Sea level rise threatens our existence. Jobs to cope with these challenges must involve more than each coastal city in our Mediterranean building defenses against salt-water intrusion into our soils and destructive waves on our shores.   Can we collaborate in new ways? Some, as far back as Herman Sörgel in 1928, had suggested damming the Mediterranean (albeit for other reasons). Some, today, have, have suggested reviving and reinterpreting these old ideas of collaborating to control the level of the Mediterranean with dams at Gibraltar and Suez that would be matched with clean hydropower and navigation canals with locks to allow maritime traffic to continue to transit. I do not know if such schemes make sense, but I do know that the challenges before us call for this kind of bold imagination. They call for approaches that will require unprecedented international collaboration between societies, rich and poor; societies that truly recognize that their destinies are intertwined. I do know that in the process of pursuing such schemes, societies will bond together in common purpose. I do know that where the selfish policies of the past led to the destruction of the environment that we are trying to remedy today, the collaborative policies of the future, driven by youth with vision and determination, will create the better environment of tomorrow.

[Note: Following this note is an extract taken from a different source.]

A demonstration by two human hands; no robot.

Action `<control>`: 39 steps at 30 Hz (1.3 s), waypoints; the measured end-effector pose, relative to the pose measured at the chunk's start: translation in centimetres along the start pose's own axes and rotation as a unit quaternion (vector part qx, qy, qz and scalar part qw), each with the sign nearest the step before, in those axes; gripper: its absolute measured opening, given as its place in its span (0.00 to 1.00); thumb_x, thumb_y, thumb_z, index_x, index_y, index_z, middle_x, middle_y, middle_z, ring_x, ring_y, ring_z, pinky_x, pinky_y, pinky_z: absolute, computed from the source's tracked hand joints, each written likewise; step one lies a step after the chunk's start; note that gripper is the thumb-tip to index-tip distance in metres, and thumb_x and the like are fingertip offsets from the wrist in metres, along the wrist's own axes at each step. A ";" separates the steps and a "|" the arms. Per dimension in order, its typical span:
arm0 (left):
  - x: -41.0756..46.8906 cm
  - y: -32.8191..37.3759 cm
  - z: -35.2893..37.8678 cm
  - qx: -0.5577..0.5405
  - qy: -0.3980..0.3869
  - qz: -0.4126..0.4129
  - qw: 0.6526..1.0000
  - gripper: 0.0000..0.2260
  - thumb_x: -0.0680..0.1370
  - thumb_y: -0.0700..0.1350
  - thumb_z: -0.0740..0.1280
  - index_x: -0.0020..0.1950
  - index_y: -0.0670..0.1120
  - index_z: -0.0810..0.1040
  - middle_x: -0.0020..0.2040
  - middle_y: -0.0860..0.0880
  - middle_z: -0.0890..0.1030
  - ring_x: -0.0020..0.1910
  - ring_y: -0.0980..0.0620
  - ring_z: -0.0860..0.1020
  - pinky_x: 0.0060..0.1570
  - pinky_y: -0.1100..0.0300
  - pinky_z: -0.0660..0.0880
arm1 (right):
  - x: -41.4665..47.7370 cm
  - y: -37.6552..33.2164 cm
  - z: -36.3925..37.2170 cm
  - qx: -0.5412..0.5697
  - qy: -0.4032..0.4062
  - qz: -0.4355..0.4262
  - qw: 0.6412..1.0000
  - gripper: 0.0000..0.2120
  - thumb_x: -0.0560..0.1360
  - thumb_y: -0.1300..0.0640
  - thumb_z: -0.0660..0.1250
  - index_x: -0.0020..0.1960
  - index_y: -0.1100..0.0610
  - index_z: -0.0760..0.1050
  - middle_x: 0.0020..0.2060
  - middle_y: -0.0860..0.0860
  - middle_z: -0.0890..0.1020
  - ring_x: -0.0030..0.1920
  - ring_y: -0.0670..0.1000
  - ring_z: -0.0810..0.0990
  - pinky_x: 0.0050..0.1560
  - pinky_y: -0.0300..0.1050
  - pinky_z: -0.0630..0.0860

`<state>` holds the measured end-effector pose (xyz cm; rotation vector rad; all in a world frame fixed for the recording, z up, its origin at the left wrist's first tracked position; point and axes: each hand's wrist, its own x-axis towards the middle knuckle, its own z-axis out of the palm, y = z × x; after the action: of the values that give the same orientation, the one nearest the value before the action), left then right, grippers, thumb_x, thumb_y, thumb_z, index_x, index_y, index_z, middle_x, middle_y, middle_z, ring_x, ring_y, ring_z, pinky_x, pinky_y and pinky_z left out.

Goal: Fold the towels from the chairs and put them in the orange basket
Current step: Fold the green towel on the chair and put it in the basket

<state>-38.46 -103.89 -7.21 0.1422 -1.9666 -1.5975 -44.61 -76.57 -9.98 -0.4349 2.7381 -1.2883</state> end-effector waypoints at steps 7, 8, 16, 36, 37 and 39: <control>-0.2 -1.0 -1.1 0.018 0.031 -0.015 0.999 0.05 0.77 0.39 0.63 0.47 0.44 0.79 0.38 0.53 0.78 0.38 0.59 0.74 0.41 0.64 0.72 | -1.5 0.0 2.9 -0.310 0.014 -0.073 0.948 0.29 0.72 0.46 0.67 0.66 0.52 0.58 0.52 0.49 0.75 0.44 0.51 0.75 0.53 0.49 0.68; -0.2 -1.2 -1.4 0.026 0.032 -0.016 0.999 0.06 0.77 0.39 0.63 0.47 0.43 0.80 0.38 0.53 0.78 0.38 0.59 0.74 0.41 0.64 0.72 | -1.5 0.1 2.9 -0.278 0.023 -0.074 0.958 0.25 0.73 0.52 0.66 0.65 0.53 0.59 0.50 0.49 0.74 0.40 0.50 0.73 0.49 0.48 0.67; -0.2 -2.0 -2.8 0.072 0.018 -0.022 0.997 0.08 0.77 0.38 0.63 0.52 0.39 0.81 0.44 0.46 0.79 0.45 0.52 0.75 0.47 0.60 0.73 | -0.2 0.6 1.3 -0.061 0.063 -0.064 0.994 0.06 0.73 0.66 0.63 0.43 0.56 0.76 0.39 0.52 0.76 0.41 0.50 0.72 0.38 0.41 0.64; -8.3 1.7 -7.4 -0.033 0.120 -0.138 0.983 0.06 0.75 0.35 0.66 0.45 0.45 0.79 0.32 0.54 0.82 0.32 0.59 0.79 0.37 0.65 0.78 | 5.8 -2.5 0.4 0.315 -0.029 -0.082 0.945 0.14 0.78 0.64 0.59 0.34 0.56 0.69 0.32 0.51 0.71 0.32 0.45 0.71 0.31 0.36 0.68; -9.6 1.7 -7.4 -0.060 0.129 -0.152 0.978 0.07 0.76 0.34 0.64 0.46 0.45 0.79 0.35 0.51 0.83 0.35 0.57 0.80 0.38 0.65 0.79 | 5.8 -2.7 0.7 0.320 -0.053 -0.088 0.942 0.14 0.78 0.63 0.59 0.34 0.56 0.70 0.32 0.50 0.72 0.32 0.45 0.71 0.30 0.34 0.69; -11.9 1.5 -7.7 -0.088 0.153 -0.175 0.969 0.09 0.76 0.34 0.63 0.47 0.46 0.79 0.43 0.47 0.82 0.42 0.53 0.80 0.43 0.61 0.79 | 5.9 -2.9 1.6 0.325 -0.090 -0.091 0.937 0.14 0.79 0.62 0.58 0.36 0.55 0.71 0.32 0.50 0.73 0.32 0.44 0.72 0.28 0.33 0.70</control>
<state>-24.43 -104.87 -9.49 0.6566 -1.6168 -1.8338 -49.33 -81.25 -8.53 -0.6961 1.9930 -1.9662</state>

Is such collective action possible? Can we really make the Mediterranean our mare nostrum?
Towards an economic and employment strategy founded on a knowledge society in the Euromed region
I know the difficulties of dealing with immigration.   I understand the anxieties of dealing with multiculturalism.   But, I also understand that the legacy of the financial and economic disaster we have encountered will bind us even closer together. 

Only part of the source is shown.